Manipulating Text

What will we cover?

Handling text is one of the most common things that programmers do. As a result there are lots of specific tools in most programming languages to make this easier. In this section we will look at some of these and how we might use them in performing typical programming tasks.

Some of the most common tasks that we can do when working with text are:

We will look at how to do each of these tasks using Python and then briefly consider how VBScript and JavaScript handle text processing.

In Python we use string methods to manipulate text strings. You might recall, from the Raw Materials topic, that methods are like functions attached to data. We can access the methods using the same dot notation we use to access functions in a module, but instead of using a module name we use the data itself. Let's see how that works.

Splitting strings

The first task we consider is how to split a string into its constituent parts. This is often necessary when processing files since we tend to read a file line by line, but the data may well be contained within segments of the line. An example of this is our Address Book example, where we might want to access the individual fields of the entries rather than just print the whole entry.

The Python method we use for this is called split() and it is used like this:

>>> aString = "Here is a (short) String"
>>> print( aString.split() )
['Here', 'is', 'a', '(short)', 'String']

Notice we get a list back containing the words within aString with all the spaces removed. The default separator for ''.split() is whitespace (ie. tabs, newlines and spaces). Let's try using it again but with an opening parenthesis as the separator:

>>> print( aString.split('(') )
['Here is a ', 'short) String']

Notice the difference? There are only two elements in the list this time and the opening parenthesis has been removed from the front of 'short)'. That's an important point to note about ''.split(), that it removes the separator characters. Usually that's what we want, but just occasionally we'll wish it hadn't!

There is also a ''.join() method which can take a list (or indeed any other kind of sequence) of strings and join them together. One confusing feature of ''.join() is that it uses the string on which we call the method as the joining characters. You'll see what I mean from this example:

>>> lst = ['here','is','a','list','of','words']
>>> print( '-+-'.join(lst) )
>>> print( ' '.join(lst) )
here is a list of words

It sort of makes sense when you think about it, but it does look wierd when you first see it. (It's also rather confusingly the opposite of JavaScript which has join as a method of an array and the joining string as a parameter!)

Counting words

Let's revisit that word counting program I mentioned in the functions topic. Recall the pseudo Code looked like:

def numwords(aString):
    list = split(aString) # list with each element a word
    return len(list) # return number of elements in list

for line in file:
    total = total + numwords(line) # accumulate totals for each line
print( "File had %d words" % total )

Now we know how to get the lines from the file let's consider the body of the numwords() function. First we want to create a list of words in a line. That's nothing more than applying the default ''.split() method. Referring to the Python documentation we find that the builtin function len() returns the number of elements in a list, which in our case should be the number of words in the string - exactly what we want.
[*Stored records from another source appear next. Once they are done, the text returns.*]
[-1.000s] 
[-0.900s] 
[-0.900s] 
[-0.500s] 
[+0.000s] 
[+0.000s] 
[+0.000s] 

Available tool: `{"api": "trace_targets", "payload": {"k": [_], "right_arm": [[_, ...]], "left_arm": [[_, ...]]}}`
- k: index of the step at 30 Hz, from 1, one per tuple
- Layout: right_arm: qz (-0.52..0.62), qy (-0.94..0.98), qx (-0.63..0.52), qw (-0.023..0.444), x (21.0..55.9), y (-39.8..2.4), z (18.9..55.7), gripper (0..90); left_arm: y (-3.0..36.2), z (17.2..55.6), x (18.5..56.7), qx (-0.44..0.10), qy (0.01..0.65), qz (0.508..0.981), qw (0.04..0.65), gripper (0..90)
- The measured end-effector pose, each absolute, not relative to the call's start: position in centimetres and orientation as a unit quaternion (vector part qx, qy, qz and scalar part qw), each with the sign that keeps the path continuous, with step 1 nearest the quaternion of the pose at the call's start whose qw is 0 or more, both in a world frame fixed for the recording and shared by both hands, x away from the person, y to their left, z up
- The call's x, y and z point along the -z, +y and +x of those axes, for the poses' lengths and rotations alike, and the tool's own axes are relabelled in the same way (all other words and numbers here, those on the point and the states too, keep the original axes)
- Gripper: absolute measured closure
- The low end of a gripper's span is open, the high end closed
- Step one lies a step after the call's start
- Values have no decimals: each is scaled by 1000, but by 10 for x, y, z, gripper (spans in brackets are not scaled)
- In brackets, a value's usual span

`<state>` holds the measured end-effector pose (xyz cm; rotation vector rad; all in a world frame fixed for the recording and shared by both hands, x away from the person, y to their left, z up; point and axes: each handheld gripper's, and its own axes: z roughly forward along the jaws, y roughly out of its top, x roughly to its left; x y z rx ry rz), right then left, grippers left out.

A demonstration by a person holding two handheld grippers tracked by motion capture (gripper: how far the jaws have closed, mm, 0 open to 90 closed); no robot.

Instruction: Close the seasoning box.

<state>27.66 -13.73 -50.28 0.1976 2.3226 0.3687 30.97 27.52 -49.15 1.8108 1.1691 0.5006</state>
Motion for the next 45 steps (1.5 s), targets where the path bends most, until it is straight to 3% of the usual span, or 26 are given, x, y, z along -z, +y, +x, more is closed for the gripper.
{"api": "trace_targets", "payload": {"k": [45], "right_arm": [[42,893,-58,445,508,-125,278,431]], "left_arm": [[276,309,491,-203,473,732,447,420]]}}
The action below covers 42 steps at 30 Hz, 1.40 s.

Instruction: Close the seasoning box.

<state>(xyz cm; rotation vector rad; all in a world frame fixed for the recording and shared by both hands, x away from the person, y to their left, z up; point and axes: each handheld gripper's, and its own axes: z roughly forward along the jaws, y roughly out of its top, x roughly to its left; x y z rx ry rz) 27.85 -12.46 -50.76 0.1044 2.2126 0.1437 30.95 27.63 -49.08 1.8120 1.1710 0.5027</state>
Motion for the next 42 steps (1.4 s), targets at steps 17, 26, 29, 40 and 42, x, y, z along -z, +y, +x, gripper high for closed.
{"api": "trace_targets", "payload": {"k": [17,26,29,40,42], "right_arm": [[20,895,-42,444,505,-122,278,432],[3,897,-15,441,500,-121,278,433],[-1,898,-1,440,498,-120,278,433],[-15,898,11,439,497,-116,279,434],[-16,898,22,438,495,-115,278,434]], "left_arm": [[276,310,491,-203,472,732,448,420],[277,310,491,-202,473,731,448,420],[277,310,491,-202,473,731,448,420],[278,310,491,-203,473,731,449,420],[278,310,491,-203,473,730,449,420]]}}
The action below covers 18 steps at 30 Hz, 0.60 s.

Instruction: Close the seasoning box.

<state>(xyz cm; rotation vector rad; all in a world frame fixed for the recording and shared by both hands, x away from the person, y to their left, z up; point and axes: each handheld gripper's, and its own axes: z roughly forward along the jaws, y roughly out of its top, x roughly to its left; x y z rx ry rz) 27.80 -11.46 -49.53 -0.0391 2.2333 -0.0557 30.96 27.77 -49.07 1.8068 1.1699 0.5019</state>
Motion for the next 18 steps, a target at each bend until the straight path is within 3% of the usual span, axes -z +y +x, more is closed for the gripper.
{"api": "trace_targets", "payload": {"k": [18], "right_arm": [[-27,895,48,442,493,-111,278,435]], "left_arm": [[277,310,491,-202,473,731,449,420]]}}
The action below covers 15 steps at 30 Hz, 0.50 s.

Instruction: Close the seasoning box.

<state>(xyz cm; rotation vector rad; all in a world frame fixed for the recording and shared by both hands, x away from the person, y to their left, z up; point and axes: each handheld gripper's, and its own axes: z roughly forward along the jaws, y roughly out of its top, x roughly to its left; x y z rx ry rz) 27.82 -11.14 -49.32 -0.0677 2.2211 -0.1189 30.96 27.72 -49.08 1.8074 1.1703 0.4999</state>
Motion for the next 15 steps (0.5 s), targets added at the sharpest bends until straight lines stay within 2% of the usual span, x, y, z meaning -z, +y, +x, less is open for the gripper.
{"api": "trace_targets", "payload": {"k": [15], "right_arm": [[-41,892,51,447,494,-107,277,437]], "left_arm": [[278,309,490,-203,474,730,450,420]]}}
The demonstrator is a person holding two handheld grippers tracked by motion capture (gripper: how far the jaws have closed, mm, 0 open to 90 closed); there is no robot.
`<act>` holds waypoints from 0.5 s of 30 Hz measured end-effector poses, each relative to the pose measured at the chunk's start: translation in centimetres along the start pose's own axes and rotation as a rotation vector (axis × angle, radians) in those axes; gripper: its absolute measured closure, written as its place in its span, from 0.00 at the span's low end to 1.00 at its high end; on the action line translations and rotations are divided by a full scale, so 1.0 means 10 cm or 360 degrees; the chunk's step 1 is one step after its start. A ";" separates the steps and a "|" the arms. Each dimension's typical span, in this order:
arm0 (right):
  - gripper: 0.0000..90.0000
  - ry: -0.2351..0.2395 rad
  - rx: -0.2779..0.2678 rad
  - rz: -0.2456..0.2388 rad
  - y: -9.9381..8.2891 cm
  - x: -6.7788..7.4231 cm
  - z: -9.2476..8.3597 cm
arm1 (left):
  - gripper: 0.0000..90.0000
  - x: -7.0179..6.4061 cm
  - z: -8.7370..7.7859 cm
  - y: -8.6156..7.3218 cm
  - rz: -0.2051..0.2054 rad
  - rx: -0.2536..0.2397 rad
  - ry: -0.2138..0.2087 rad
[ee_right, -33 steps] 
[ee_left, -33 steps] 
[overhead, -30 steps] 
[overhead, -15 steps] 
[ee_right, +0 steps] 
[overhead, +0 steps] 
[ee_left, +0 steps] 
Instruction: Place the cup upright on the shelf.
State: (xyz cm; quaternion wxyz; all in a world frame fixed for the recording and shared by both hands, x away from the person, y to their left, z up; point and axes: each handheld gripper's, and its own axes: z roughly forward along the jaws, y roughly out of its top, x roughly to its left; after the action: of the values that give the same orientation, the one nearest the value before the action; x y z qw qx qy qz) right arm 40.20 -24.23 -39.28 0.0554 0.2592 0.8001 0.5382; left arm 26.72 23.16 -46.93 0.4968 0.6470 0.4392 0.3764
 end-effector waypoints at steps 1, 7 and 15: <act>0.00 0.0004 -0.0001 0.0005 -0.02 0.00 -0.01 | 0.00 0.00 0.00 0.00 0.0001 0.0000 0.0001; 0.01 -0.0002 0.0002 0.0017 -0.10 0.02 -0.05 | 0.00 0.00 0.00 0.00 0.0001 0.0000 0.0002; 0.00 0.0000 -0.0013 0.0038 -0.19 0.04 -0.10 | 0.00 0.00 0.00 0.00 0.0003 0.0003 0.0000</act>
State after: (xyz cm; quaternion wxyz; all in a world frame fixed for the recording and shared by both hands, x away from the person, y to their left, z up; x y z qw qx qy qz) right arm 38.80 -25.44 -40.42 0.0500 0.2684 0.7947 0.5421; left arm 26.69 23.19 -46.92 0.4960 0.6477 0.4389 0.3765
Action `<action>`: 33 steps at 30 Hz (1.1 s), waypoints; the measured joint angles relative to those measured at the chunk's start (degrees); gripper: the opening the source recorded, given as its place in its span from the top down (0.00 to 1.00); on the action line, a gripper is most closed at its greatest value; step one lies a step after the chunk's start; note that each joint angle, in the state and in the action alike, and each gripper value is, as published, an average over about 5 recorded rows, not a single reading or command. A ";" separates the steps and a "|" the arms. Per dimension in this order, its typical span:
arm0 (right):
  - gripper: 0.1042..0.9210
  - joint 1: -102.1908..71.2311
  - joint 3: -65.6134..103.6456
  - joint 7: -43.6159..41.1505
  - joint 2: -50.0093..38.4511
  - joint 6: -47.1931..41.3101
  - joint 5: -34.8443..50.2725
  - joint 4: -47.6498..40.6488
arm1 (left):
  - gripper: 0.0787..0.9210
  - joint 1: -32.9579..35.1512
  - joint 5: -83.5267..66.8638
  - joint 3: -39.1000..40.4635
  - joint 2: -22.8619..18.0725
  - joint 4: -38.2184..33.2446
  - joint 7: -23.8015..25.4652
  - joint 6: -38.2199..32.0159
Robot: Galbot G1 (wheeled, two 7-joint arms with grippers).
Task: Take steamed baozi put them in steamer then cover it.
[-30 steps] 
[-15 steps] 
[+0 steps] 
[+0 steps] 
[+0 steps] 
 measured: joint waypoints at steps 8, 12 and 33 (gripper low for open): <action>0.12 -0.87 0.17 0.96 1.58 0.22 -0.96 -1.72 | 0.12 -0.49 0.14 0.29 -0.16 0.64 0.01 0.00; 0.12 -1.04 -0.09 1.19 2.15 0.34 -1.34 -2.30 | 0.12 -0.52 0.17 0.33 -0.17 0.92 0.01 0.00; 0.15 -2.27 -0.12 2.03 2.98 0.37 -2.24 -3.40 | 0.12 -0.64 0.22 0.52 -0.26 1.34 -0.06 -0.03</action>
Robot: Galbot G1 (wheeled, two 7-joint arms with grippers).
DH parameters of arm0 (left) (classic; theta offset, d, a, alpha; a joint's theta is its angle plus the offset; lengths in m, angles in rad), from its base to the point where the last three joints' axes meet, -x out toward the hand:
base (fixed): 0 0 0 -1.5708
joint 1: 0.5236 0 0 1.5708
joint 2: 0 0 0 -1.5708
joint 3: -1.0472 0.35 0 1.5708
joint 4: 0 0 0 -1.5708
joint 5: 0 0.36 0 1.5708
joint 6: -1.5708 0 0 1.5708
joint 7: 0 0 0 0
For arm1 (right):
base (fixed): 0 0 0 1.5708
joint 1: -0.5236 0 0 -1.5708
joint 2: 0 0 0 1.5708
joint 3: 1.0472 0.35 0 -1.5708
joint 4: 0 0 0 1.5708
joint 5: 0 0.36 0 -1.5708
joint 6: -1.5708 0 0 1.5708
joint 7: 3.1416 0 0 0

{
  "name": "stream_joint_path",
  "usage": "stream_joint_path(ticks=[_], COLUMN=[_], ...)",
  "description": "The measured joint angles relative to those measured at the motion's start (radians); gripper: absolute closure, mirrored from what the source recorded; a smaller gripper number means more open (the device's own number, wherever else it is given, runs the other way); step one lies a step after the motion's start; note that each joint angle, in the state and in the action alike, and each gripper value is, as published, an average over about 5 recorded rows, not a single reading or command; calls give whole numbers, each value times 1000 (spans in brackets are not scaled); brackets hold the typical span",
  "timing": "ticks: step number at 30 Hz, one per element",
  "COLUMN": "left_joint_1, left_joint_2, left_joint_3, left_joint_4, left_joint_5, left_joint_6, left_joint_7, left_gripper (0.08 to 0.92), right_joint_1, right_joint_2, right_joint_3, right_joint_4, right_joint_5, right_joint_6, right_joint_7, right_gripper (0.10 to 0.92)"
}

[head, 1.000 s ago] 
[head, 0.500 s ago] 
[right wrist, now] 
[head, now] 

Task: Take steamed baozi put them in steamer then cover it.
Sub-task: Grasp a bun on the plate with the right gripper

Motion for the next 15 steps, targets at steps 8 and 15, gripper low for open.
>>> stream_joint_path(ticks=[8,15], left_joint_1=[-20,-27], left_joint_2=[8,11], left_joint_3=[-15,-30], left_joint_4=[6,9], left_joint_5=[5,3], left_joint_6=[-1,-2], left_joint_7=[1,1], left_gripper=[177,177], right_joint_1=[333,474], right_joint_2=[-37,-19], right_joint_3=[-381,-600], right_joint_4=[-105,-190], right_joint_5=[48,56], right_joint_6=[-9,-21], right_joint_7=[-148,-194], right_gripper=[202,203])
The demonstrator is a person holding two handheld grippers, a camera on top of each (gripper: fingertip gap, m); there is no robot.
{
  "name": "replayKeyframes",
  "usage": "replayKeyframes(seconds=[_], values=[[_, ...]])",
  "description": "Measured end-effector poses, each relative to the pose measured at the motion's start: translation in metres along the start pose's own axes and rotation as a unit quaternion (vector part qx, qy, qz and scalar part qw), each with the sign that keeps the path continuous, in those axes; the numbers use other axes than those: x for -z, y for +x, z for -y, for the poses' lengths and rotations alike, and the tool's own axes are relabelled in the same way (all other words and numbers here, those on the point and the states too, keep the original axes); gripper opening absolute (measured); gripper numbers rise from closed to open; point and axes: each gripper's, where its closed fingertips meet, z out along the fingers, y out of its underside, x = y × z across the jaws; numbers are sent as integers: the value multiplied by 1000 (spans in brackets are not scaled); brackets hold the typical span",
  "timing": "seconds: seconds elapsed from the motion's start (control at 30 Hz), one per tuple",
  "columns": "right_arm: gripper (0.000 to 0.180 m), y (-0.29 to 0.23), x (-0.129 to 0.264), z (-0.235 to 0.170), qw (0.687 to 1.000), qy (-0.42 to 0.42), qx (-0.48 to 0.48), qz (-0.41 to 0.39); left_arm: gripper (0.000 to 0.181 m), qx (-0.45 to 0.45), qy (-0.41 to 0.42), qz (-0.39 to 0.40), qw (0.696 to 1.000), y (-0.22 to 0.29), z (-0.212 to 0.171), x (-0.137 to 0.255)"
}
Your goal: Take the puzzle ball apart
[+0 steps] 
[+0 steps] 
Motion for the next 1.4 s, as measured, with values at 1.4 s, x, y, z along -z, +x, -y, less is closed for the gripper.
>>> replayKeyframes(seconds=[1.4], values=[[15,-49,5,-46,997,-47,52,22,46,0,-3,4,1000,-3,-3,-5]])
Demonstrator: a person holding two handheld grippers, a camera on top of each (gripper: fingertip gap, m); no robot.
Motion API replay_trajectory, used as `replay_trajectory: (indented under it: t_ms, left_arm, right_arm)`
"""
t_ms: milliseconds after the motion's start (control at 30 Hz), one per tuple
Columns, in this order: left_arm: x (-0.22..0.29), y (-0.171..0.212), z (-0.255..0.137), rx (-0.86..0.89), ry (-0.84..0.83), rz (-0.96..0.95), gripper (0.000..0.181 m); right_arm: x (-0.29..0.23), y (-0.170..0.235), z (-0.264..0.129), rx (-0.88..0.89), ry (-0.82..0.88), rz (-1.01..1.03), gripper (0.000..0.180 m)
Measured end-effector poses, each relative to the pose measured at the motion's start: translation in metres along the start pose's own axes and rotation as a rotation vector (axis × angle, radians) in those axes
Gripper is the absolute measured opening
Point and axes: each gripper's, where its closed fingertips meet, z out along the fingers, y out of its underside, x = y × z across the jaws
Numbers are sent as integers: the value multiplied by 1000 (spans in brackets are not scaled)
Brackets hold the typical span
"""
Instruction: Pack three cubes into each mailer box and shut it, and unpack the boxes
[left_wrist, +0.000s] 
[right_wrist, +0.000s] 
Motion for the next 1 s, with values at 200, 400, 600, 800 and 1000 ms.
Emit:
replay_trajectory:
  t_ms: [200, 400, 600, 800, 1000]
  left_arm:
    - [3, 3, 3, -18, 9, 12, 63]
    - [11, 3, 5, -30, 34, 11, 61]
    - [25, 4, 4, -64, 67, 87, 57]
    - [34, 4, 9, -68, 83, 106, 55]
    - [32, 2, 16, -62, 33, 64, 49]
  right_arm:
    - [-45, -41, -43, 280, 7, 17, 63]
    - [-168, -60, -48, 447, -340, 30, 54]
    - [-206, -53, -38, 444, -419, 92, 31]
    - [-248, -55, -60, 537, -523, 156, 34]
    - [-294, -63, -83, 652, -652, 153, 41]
So the final code looks like:

def numwords(aString):
    lst = aString.split() # split() is a method of the string object aString
    return len(lst)       # return number of elements in the list

with open("menu.txt","r") as inp:
   total = 0  # initialize to zero; also creates variable
   for line in inp:
      total += numwords(line)  # accumulate totals for each line
print( "File had %d words" % total )

That's not quite right of course because it counts things like an ampersand character as a word (although maybe you think it should...). Also, it can only be used on a single file (menu.txt). But it's not too hard to convert it to read the filename from the command line ( argv[1]) or via input() as we saw in the Talking to the user section. I'll leave that as an exercise for the reader.

Searching Text

The next common operation we will look at is searching for a sub-string within a longer string. This is again supported by a Python string method, this time called ''.find() It's basic use is quite simple, you provide a search string and if Python finds it within the main string it returns the index of the first character of the substring, if it doesn't find it, it returns -1:

>>> aString = "here is a long string with a substring inside it"
>>> print( aString.find('long') )
>>> print( aString.find('oxen') )
>>> print( aString.find('string') )

The first two examples are straightforward, the first returns the index of the start of 'long' and the second returns -1 because 'oxen' does not occur inside aString. The third example throws up an interesting point, namely that find only locates the first occurrence of the search string, but what do we do if the search string occurs more than once in the original string?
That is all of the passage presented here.